* [DIRECTIONS FOR THIS TASK] Below are some records; quote exactly the lines from the one that contains "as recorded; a" through the one that contains "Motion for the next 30", inclusive, and no others.

* [INFORMATION GIVEN]
----------

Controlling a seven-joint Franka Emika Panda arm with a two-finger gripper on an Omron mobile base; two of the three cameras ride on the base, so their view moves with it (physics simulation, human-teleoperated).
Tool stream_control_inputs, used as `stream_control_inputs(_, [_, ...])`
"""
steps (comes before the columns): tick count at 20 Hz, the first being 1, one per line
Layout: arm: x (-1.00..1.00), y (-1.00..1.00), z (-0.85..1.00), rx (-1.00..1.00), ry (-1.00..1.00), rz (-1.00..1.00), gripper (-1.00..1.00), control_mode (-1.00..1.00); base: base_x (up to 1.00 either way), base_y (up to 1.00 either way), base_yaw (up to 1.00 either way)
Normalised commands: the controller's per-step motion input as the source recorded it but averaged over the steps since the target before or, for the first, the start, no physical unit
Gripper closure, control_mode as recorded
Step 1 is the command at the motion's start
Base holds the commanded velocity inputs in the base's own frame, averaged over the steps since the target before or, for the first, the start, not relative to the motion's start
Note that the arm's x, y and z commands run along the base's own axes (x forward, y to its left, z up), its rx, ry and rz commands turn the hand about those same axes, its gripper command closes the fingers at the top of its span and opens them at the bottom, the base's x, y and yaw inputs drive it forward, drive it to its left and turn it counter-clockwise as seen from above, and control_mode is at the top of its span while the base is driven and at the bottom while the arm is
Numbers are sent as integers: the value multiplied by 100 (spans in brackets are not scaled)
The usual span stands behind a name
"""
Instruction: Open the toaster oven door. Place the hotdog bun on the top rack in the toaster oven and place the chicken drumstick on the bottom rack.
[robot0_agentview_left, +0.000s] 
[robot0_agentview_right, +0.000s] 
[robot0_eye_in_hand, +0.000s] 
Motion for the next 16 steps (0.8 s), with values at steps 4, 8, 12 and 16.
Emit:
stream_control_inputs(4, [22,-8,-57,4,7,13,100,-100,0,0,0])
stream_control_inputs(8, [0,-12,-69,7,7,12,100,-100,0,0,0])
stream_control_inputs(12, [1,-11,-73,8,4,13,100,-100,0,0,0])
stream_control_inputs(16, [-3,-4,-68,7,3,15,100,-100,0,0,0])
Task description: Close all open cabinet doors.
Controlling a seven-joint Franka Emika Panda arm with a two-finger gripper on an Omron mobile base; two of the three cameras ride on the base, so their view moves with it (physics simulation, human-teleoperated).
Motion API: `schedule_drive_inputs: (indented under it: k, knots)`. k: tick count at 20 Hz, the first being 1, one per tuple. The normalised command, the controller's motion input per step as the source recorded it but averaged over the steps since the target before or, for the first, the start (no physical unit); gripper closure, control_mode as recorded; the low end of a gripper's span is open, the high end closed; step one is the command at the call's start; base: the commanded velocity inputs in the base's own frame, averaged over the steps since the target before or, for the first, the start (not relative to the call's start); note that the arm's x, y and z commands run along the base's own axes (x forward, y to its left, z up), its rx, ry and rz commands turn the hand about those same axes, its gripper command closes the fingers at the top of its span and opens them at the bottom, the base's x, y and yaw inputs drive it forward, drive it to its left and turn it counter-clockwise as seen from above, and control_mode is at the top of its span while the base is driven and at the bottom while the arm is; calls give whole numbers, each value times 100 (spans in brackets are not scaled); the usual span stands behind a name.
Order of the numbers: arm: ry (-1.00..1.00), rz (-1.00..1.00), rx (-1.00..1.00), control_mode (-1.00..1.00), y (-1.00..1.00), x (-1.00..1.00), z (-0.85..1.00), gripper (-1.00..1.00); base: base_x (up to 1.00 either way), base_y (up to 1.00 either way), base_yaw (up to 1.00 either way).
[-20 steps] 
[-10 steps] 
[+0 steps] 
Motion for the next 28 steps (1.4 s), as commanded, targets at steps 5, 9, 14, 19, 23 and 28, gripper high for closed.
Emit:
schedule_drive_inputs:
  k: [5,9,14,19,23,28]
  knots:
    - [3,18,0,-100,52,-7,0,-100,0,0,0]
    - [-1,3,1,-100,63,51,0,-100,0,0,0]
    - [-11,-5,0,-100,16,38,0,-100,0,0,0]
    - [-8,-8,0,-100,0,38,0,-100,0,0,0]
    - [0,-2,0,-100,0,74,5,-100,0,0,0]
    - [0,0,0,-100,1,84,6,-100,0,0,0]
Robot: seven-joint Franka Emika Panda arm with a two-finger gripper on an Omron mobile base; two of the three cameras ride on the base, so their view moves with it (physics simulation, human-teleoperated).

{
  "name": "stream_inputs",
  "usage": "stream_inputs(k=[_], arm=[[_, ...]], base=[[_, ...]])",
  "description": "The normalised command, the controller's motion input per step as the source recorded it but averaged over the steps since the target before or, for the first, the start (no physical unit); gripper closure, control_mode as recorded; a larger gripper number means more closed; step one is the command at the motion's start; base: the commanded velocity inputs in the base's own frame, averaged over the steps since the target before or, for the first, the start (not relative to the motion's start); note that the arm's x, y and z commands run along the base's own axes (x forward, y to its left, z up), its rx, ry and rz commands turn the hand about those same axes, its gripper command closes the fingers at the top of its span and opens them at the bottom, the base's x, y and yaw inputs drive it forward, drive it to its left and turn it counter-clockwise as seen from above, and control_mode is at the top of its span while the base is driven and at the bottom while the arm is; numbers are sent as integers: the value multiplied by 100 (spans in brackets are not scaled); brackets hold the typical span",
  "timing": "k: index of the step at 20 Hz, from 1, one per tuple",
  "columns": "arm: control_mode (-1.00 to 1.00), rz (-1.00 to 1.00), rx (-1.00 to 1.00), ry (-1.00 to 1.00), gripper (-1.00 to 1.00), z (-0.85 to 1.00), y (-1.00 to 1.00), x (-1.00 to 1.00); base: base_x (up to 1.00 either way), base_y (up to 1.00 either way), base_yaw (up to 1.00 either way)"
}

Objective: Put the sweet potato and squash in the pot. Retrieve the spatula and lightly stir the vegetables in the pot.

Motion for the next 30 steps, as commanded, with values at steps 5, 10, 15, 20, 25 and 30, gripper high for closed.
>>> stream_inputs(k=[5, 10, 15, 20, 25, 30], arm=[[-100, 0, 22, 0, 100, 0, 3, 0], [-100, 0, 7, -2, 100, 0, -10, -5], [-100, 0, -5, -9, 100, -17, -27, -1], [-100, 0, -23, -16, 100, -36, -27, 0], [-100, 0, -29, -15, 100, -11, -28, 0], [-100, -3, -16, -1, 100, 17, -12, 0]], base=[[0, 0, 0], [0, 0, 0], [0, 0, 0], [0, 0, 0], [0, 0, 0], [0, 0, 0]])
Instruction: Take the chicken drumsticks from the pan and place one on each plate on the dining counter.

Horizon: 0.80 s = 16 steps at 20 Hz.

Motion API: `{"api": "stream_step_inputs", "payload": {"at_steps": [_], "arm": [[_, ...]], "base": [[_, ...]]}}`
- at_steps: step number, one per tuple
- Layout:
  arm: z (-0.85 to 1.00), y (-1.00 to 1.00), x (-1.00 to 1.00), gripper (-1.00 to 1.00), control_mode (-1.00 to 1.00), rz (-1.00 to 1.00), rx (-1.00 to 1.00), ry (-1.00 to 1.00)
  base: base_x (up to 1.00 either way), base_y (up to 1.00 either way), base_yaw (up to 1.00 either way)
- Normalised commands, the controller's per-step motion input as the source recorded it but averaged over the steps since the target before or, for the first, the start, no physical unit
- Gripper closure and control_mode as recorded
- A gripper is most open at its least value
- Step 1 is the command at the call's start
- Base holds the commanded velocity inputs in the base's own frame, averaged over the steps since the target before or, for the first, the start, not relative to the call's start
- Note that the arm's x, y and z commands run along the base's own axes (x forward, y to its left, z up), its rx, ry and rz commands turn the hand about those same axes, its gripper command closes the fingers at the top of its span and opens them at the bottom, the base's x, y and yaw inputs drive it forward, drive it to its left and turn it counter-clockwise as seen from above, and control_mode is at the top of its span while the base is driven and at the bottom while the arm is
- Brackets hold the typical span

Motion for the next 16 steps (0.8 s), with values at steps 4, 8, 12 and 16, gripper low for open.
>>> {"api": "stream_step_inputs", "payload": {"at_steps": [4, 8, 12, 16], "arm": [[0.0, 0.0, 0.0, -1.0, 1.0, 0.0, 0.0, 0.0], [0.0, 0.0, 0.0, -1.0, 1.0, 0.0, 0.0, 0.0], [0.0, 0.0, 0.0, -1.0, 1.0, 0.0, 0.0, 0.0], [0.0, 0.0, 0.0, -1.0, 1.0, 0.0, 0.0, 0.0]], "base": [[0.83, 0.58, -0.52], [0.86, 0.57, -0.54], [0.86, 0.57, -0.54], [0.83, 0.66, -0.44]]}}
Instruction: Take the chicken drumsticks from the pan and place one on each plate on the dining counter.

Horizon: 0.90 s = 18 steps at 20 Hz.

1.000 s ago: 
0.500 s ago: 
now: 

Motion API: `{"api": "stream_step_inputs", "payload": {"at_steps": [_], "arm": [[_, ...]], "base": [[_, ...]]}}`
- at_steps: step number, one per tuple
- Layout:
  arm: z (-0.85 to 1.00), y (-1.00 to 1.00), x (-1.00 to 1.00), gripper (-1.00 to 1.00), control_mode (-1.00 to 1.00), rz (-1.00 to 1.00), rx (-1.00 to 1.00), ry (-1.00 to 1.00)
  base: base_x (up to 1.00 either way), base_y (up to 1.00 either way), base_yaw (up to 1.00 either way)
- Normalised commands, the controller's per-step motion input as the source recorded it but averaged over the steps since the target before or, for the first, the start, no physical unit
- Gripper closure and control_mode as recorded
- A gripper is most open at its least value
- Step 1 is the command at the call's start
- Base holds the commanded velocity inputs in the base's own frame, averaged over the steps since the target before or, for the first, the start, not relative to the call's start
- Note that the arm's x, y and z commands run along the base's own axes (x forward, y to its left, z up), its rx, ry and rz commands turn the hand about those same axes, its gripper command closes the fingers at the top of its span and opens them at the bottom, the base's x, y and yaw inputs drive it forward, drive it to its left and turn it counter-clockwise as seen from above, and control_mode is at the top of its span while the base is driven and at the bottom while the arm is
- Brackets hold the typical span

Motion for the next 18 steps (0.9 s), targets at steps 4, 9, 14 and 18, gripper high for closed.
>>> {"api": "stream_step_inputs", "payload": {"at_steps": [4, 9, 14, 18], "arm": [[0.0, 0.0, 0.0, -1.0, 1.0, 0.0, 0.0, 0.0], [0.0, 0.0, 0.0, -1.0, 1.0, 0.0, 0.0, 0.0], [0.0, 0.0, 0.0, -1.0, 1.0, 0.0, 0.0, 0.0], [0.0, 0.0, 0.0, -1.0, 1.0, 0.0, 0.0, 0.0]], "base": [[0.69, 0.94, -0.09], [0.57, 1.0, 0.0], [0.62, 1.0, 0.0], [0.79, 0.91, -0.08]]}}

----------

* [RESPONSE]
  "description": "The normalised command, the controller's motion input per step as the source recorded it but averaged over the steps since the target before or, for the first, the start (no physical unit); gripper closure, control_mode as recorded; a larger gripper number means more closed; step one is the command at the motion's start; base: the commanded velocity inputs in the base's own frame, averaged over the steps since the target before or, for the first, the start (not relative to the motion's start); note that the arm's x, y and z commands run along the base's own axes (x forward, y to its left, z up), its rx, ry and rz commands turn the hand about those same axes, its gripper command closes the fingers at the top of its span and opens them at the bottom, the base's x, y and yaw inputs drive it forward, drive it to its left and turn it counter-clockwise as seen from above, and control_mode is at the top of its span while the base is driven and at the bottom while the arm is; numbers are sent as integers: the value multiplied by 100 (spans in brackets are not scaled); brackets hold the typical span",
  "timing": "k: index of the step at 20 Hz, from 1, one per tuple",
  "columns": "arm: control_mode (-1.00 to 1.00), rz (-1.00 to 1.00), rx (-1.00 to 1.00), ry (-1.00 to 1.00), gripper (-1.00 to 1.00), z (-0.85 to 1.00), y (-1.00 to 1.00), x (-1.00 to 1.00); base: base_x (up to 1.00 either way), base_y (up to 1.00 either way), base_yaw (up to 1.00 either way)"
}

Objective: Put the sweet potato and squash in the pot. Retrieve the spatula and lightly stir the vegetables in the pot.

Motion for the next 30 steps, as commanded, with values at steps 5, 10, 15, 20, 25 and 30, gripper high for closed.

The output is done.